** Records supplied **

=== Begin Enclosure ===

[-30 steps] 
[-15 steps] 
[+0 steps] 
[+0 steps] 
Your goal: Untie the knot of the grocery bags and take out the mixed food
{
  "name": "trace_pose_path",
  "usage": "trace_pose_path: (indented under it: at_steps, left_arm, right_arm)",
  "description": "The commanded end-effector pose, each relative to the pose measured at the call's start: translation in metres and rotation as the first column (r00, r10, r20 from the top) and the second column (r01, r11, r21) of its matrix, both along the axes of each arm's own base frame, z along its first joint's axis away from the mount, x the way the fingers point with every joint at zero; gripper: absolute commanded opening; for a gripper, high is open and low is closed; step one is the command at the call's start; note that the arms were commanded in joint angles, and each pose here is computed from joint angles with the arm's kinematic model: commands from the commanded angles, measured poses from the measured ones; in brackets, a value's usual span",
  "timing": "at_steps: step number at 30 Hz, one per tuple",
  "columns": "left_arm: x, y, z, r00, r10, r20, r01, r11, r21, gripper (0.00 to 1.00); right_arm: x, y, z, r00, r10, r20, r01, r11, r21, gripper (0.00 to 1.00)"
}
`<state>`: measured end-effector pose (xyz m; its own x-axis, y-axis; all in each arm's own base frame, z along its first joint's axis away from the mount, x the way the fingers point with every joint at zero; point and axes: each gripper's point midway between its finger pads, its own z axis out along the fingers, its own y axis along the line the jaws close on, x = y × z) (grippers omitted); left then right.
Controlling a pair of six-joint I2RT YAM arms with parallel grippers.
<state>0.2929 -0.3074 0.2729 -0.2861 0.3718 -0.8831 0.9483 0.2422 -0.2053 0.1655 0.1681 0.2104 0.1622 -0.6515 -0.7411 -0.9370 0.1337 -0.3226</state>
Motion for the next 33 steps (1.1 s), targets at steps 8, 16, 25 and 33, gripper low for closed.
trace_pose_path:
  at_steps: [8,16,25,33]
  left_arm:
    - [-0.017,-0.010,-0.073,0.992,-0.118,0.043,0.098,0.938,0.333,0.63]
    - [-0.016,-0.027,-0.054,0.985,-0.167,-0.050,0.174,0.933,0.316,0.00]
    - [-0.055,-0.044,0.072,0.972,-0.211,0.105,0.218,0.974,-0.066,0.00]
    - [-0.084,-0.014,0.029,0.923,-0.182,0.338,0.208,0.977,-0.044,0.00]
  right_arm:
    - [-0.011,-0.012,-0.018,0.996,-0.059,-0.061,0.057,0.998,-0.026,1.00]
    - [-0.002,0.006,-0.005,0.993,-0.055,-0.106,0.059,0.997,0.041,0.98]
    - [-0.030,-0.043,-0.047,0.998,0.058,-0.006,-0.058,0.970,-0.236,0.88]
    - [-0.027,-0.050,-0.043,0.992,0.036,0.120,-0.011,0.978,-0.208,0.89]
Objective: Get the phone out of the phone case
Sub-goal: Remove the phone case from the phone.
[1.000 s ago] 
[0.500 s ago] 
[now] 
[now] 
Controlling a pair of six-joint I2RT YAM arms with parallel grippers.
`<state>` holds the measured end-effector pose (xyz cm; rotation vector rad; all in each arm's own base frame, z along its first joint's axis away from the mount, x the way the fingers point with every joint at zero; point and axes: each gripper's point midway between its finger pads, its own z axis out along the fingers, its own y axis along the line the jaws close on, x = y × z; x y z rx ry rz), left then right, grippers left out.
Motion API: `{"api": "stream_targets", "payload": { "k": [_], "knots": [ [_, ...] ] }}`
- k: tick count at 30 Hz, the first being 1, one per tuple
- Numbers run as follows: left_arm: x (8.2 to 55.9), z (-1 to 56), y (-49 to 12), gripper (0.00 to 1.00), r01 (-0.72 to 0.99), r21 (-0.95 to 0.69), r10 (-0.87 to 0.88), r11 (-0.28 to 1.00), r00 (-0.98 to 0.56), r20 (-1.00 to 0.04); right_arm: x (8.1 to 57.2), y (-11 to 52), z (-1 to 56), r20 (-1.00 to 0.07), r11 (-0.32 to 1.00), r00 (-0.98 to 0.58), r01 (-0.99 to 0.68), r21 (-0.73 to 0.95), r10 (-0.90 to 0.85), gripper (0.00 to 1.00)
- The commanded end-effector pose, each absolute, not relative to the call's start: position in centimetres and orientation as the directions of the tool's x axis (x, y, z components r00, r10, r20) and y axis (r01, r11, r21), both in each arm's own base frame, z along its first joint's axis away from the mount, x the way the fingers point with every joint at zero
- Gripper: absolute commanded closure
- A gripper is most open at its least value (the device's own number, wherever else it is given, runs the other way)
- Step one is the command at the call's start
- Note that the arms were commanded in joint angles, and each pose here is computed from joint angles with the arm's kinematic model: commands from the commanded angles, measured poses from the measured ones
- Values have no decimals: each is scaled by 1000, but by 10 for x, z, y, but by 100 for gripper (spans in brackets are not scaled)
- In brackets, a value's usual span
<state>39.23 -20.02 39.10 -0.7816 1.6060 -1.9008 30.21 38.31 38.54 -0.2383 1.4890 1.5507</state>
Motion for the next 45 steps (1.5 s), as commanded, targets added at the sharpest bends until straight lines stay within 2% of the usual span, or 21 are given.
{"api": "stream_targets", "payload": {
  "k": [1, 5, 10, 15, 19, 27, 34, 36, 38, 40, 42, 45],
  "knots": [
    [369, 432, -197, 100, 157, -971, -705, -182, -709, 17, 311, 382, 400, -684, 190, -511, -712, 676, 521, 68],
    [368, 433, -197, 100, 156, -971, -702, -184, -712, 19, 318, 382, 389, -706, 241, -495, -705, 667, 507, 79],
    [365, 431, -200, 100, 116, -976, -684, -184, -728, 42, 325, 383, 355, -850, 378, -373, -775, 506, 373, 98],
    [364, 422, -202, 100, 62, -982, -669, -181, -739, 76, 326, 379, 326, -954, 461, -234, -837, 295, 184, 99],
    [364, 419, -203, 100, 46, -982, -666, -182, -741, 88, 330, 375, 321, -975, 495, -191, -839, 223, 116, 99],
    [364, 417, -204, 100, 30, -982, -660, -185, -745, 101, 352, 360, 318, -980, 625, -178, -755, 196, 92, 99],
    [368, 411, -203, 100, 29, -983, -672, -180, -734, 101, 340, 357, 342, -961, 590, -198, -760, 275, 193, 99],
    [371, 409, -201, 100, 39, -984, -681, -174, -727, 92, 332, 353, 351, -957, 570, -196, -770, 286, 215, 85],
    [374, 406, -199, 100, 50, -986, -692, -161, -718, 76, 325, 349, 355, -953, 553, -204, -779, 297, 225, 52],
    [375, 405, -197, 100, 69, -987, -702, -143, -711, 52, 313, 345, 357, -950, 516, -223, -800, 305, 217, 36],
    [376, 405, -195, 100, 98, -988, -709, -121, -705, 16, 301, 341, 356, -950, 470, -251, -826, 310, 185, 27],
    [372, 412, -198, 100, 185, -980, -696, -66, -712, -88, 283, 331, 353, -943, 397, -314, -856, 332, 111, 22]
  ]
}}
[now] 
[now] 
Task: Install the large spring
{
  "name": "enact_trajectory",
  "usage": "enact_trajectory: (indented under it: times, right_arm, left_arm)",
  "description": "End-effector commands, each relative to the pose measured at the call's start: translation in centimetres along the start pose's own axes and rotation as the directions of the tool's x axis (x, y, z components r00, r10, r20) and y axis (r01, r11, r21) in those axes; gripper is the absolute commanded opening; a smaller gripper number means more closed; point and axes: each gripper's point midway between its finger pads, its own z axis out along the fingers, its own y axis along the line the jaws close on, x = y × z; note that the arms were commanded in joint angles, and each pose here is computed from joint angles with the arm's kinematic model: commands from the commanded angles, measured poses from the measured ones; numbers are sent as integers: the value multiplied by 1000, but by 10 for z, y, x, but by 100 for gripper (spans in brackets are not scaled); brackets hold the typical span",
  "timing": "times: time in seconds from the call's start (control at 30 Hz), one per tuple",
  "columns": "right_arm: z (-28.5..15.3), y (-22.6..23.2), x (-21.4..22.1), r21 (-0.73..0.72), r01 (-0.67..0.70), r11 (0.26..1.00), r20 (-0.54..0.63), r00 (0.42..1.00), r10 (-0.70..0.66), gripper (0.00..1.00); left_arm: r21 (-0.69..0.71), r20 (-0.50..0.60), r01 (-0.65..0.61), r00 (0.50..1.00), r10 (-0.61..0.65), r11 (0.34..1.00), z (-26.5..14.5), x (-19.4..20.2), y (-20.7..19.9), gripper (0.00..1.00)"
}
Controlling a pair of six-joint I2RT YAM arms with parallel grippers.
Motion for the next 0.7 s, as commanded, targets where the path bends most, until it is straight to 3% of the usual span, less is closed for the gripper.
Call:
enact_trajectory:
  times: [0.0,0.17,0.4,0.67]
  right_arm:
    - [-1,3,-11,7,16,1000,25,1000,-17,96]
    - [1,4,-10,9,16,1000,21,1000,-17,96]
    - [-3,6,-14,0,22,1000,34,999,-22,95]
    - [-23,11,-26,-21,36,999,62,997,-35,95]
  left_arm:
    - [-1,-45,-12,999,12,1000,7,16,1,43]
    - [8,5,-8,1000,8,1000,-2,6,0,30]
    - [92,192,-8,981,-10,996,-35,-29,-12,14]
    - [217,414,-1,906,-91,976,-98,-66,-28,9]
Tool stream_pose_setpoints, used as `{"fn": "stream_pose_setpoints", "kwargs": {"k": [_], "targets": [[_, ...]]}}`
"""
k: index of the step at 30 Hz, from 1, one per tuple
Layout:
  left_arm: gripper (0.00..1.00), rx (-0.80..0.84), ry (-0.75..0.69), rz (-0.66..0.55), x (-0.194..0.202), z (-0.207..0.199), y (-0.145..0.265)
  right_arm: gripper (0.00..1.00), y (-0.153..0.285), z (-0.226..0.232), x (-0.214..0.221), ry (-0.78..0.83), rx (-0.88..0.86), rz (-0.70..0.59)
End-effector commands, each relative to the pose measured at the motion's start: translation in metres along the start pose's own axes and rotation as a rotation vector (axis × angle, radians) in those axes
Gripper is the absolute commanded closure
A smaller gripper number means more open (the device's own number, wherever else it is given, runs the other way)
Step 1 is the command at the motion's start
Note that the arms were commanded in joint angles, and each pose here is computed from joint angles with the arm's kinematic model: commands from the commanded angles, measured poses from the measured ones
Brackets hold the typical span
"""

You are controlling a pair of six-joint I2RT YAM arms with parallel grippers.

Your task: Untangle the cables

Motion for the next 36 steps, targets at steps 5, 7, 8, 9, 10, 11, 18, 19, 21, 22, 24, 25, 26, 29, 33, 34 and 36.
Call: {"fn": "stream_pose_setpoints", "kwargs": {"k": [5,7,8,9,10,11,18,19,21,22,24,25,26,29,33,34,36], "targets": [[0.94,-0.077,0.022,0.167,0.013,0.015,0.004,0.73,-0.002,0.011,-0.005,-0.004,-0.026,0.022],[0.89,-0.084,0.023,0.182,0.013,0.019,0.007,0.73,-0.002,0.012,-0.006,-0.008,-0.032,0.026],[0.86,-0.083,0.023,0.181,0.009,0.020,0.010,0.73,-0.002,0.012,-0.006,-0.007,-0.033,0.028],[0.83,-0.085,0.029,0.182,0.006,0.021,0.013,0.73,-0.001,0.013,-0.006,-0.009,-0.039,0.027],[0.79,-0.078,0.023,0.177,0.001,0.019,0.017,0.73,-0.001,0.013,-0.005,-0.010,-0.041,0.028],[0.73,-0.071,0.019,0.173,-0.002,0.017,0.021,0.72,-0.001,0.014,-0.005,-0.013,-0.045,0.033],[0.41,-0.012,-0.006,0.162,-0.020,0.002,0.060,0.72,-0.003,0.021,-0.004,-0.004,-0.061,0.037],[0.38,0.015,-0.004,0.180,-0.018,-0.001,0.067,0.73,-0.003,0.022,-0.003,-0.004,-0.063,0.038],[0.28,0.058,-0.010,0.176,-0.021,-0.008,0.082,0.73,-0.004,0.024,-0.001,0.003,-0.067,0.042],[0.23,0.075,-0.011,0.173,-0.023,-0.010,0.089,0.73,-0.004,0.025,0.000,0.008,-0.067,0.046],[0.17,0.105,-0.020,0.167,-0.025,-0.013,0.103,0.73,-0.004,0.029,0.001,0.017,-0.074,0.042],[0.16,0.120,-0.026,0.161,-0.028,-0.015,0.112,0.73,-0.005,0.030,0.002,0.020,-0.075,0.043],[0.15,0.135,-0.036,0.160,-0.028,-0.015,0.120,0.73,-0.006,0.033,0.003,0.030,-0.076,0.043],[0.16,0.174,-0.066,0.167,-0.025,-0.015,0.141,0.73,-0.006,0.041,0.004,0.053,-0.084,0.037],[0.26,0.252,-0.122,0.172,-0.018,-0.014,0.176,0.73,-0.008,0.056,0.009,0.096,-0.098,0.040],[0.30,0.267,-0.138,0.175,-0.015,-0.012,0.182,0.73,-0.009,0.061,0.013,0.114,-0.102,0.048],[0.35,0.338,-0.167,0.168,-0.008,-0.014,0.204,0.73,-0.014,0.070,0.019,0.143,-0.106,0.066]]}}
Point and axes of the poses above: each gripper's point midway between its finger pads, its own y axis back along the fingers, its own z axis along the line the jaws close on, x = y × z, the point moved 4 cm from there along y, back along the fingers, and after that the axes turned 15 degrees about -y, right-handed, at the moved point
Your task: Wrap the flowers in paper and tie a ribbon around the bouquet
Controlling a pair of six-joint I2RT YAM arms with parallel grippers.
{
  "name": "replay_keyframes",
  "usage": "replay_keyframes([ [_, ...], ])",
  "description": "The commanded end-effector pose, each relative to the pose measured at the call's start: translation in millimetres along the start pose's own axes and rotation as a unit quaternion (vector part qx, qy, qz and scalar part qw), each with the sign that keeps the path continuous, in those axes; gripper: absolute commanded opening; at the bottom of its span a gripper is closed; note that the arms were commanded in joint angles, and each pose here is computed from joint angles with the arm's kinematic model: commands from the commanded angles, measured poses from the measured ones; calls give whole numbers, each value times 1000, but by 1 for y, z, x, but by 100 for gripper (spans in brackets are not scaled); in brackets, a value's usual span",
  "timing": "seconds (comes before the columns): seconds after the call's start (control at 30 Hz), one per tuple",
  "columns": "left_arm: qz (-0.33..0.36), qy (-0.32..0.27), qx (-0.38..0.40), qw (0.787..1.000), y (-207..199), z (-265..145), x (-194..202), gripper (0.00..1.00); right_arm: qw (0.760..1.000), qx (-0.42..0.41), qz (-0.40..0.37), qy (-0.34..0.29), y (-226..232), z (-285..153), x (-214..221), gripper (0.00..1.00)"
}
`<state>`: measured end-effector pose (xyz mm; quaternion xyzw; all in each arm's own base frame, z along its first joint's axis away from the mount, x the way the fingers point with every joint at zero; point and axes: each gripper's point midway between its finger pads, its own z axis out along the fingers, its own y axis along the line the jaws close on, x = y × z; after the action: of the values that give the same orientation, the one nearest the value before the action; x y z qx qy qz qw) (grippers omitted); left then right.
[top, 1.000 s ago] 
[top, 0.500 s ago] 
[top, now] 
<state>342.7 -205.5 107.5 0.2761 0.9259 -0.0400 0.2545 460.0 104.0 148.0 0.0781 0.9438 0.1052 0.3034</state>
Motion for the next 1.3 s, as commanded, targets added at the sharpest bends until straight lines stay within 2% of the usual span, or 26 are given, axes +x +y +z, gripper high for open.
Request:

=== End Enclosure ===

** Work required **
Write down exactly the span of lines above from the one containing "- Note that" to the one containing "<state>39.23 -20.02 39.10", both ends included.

** Answer to this task **
- Note that the arms were commanded in joint angles, and each pose here is computed from joint angles with the arm's kinematic model: commands from the commanded angles, measured poses from the measured ones
- Values have no decimals: each is scaled by 1000, but by 10 for x, z, y, but by 100 for gripper (spans in brackets are not scaled)
- In brackets, a value's usual span
<state>39.23 -20.02 39.10 -0.7816 1.6060 -1.9008 30.21 38.31 38.54 -0.2383 1.4890 1.5507</state>

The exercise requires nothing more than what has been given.